Immediately after Fagerson's dismissal, the Welshmen marched downfield and scored when Wyn Jones muscled his way over through a melee of bodies, but it is a stretch to suggest that it was a score caused by Scotland being down to 14 men. It is, however, true that playing against a side as used to winning at Murrayfield and containing as many serial winners as Wales when down to 14 men was always going to be tough.
Even when dominating for long periods in the first half Scotland never attained the same levels of intensity or precision they displayed at Twickenham, and as the match went on they became increasingly error-prone. They certainly threw it around far more than at any stage against England, and if their options were less assured, so was their execution. Finn Russell's fitful kicking from hand early on gave Wales outs on several occasions, while even in the early exchanges it was clear that their discipline was way below last week's levels.
Even before Fagerson's aberration their propensity for getting on the wrong side of the referee had proved costly as they gave away three penalties in the first five minutes, the third of which led to Wales' first three points. Rees-Zammit's first try also stemmed directly from Scotland's indiscipline as they gave away three needless penalties in quick succession, taking them from pushing for a try in Wales' 22 to standing under their posts after the wing's try brought the visitors back into the match.
Along with not shutting up shop before half-time, Scotland decision not to take two easy penalties displayed a lack of pragmatism that suggests they are still a work in progress. On the credit side, they displayed a welcome attacking intent, with Stuart Hogg once again in compelling form. They also learned quickly: after Russell needlessly kicked away possession several times early on, they switched to deft dinked kicks into the space behind Wales' defensive line, a tactic which yielded their first two tries.
The first came midway through the first half when Ali Price put through a perfectly judged little chip from the ruck, Darcy Graham sprinting through to pick up and go over under the posts. The second came six minutes later when Hogg chased his hopeful kick into the Wales 22 only to get a helping hand from Leigh Halfpenny, who mistakenly knocked the ball towards his own try-line; the grateful Scot picking up and flopping over the line.
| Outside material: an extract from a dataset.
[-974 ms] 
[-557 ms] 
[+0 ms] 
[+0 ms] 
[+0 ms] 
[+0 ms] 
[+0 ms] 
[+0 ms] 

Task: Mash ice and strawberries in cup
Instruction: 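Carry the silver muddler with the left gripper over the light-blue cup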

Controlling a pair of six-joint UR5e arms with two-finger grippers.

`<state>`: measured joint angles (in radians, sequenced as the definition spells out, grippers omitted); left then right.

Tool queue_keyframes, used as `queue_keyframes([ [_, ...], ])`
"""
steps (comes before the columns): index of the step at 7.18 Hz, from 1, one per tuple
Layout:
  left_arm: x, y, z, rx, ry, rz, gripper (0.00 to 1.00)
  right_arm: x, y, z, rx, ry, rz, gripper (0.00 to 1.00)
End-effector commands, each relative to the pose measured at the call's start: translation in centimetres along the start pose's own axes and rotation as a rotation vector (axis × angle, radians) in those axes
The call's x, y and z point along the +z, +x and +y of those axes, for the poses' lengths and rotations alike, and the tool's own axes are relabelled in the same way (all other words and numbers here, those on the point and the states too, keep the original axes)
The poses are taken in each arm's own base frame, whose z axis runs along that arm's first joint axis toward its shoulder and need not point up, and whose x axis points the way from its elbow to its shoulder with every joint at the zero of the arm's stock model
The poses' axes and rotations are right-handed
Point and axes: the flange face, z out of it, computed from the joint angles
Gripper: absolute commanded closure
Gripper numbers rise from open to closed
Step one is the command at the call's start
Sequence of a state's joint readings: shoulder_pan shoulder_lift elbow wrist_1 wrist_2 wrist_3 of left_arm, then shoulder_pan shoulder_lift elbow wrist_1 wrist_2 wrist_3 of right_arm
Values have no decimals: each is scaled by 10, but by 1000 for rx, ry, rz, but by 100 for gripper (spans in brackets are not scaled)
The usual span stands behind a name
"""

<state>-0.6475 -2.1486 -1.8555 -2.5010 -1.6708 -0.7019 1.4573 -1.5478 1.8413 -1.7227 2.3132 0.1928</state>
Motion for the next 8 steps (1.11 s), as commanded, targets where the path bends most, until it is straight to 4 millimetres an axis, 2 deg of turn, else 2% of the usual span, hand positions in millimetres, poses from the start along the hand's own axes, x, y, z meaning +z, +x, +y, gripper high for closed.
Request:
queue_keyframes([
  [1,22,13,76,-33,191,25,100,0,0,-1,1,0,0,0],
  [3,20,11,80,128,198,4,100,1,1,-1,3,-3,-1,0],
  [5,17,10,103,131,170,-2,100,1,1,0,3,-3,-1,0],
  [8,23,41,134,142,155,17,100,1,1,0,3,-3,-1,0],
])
Yet after the break it was Wales who got all the lucky breaks, while Scotland seemed to have misplaced their four-leaf clover. A case in point was the home side's disallowed “try” when Gary Graham, who came on for Blade Thomson after 12 minutes but was later replaced himself after leaking a succession of penalties, only forced his way over thanks to crossing from Scott Cummings.
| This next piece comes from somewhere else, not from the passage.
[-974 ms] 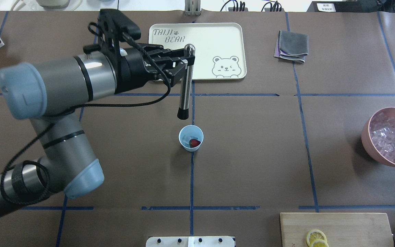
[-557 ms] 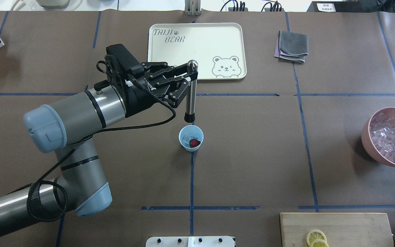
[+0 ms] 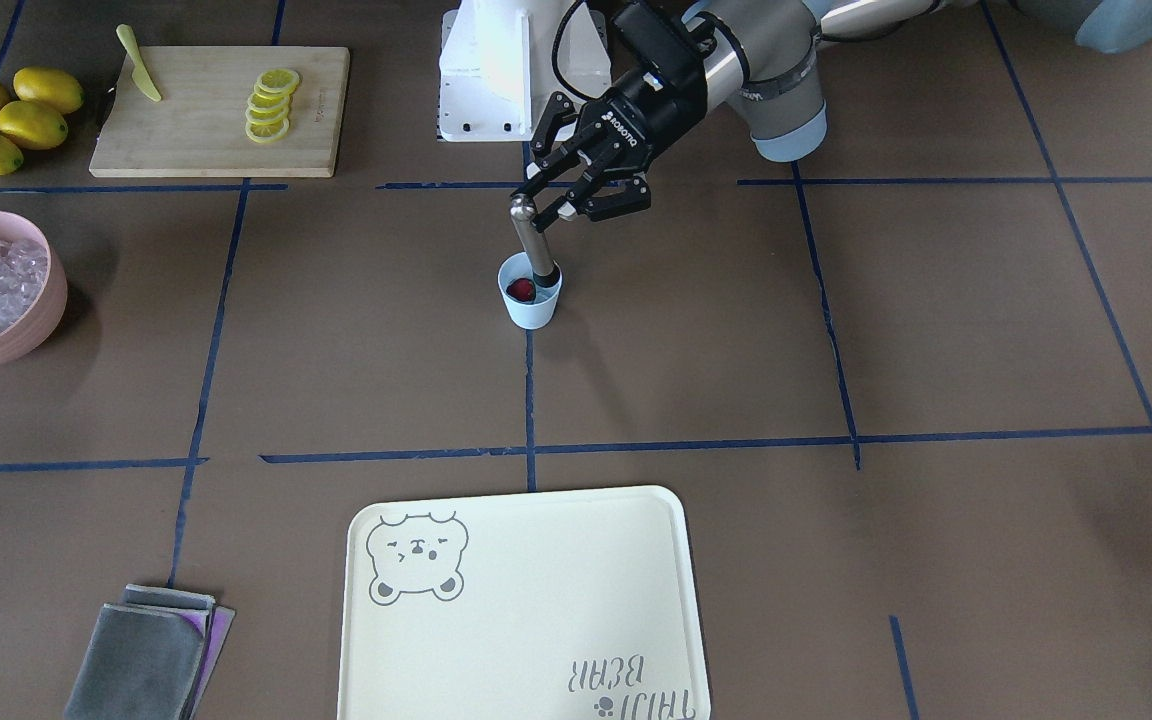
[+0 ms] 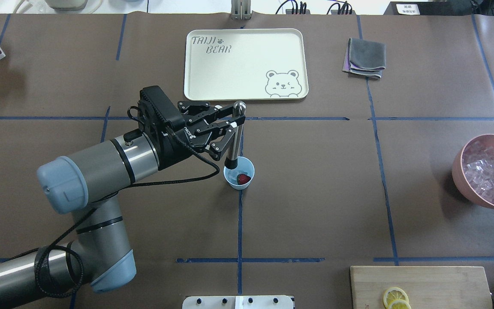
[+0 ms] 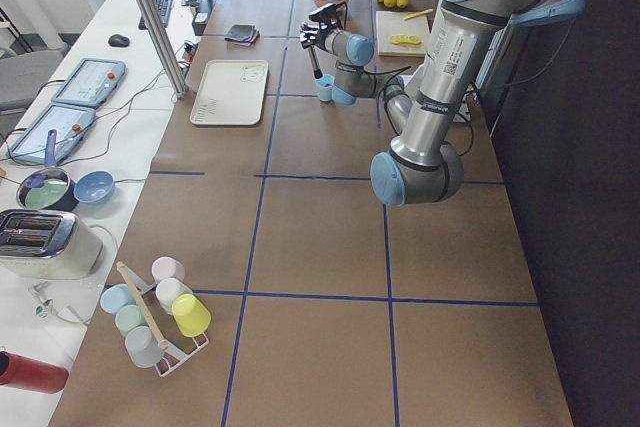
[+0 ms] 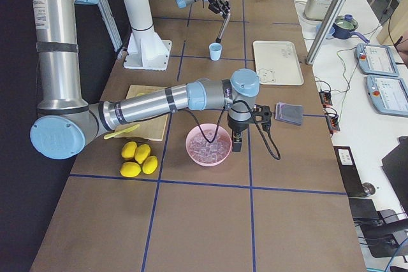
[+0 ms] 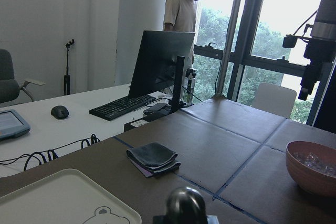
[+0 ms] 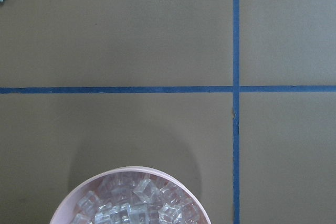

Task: Mash ice and strawberries in cup
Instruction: 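Carry the silver muddler with the left gripper over the light-blue cup, then lower the muddler into the cup and press down on the strawberry and ice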

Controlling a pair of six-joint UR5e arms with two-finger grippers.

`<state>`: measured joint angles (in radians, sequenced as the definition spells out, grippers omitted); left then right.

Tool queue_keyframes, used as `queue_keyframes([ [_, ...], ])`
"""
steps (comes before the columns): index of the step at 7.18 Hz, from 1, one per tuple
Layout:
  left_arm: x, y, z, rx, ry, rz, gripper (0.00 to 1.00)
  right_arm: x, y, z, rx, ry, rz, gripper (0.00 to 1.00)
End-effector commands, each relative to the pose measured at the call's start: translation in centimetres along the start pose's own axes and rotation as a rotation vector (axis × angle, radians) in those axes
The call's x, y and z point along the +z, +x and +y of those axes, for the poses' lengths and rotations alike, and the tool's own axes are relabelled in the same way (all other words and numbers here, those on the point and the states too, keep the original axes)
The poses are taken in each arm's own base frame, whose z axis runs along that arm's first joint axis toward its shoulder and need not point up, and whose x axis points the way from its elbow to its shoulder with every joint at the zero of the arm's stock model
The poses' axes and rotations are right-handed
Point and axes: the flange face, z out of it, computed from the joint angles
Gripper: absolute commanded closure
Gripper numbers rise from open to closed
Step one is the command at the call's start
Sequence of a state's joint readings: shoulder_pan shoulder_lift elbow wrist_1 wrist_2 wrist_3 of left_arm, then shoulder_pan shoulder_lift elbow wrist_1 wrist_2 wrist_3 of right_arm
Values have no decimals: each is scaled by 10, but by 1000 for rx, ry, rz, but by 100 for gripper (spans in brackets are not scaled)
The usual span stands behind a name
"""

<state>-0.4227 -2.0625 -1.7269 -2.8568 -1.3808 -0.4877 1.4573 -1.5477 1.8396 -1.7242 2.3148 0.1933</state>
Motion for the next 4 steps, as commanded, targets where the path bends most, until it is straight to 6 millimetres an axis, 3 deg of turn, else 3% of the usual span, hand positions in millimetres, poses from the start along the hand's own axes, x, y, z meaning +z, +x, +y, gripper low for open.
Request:
queue_keyframes([
  [1,7,20,22,-4,-11,-12,100,0,0,0,-1,1,0,0],
  [4,16,15,36,3,-33,-34,100,1,1,1,1,-1,0,0],
])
With 14-man Scotland trailing 17-20 heading into the final quarter, things looked bleak, yet they rallied and won a scrum in front of Wales' posts. When the ball was moved right, Hogg burst into the line, rounded Owen Watkin and smashed through Nick Tompkins to go over in the corner, Russell's touchline conversion gave Scotland a 24-20 lead with 15 minutes remaining.
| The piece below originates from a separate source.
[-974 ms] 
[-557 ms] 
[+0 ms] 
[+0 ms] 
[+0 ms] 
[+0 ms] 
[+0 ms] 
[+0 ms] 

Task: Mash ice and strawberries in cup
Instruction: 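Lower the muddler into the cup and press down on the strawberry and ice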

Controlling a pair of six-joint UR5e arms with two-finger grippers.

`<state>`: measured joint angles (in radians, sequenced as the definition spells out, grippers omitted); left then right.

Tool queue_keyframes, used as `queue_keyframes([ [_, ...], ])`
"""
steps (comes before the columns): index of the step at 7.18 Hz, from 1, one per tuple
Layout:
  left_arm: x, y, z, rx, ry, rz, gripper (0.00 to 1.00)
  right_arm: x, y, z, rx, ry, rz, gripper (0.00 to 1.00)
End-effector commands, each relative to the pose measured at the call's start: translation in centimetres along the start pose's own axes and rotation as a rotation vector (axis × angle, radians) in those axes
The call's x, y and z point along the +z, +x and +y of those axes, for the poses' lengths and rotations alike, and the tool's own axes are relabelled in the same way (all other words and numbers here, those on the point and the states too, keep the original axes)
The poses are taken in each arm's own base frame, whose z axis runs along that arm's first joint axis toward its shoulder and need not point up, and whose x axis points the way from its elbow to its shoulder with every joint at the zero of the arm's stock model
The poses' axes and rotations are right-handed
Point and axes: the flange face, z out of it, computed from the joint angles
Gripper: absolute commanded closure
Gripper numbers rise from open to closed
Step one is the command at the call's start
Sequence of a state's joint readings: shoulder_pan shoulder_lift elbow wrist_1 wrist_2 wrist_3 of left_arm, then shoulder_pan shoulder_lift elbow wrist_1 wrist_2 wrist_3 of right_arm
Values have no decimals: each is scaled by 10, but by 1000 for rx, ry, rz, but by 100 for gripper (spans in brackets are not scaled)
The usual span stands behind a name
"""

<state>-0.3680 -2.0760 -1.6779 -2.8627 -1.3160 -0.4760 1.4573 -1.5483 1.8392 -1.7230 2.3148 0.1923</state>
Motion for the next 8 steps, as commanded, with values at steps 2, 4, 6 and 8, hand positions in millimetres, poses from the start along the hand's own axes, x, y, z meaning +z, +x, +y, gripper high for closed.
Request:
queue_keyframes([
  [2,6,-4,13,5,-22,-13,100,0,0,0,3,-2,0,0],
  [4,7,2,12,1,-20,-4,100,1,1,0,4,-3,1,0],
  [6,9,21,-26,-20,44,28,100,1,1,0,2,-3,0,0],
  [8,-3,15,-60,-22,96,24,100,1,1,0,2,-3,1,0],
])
But the lack of control Scotland had shown all match was to be their undoing. From possession in their own half, Wales moved the ball to Rees-Zammit on the wing. The youngster sped down the flank, outpaced the cover and chipped ahead before touching down to give Wales a remarkable one-point lead with 10 minutes to go. When Liam Williams smashed a kick 60 metres into touch to relieve Scotland's final all-out assault, it was all over.
Scores Halfpenny 0-3 pen; Russell 3-3 pen; Graham 8-3 try; Russell 10-3 con; Hogg 15-3 try; Russell 17-3 con; Rees-Zammit 17-8 try; L Williams 17-13 try; Sheedy 17-15 con; W Jones 17-20 try; Hogg 22-20 try; Russell 24-20 con; Rees-Zammit 24-25 try.
FULL TIME! Scotland 24 Wales 25
What a win for Wayne Pivac's side who fought back from 14 points down in the first half to squeak home in a thriller. Louis Rees-Zammit's second try was worthy of winning any game. Disappointing for Scotland who will wonder what might have been after Zander Fagerson's red card left them playing with 14 men for the last half-hour.
RED CARD! 54 mins: Scotland 17 Wales 15
Massive moment! After a long TMO check Zander Fagerson is sent off. He charged into the ruck and cleared out Wyn Jones without wrapping his arms. He was just trying to drive the Welshman off the ball but did connect with the head. Scotland down to 14 for the last half hour.
TRY! 38 mins: Scotland 17 Wales 8
Wales win the line-out and start to maul, winning a penalty advantage. They have a free shot and decide to move it wide - Tomkins shovels to Williams, who spreads further to Rees-Zammit. He has one man to beat and does so with ease, stepping inside and diving over. Lovely finish! Biggar misses the conversion.
33 mins: Scotland 17 Wales 3
Louis Rees-Zammit was the match-winner for Wales against Ireland last week. Sam Warburton has been waxing lyrical about the Gloucester wing's natural pace and the ease with which he has taken to international rugby. Here's what the man they call "Rees lightning" had to say when he spoke to Telegraph Sport last year.
Halaholo backed to make big impact
The Auckland-born centre was denied his debut by injury in 2019 but now he could make his first appearance from the bench after being picked ahead of Jamie Roberts. Ben Coles has chronicled Halaholo's rise through the ranks.
Was Scotland's dominant win at Twickenham a one-off? Or the launchpad for an improving side to make a tilt at the Six Nations title? Telegraph Sport takes an in-depth look at Gregor Townsend's squad here.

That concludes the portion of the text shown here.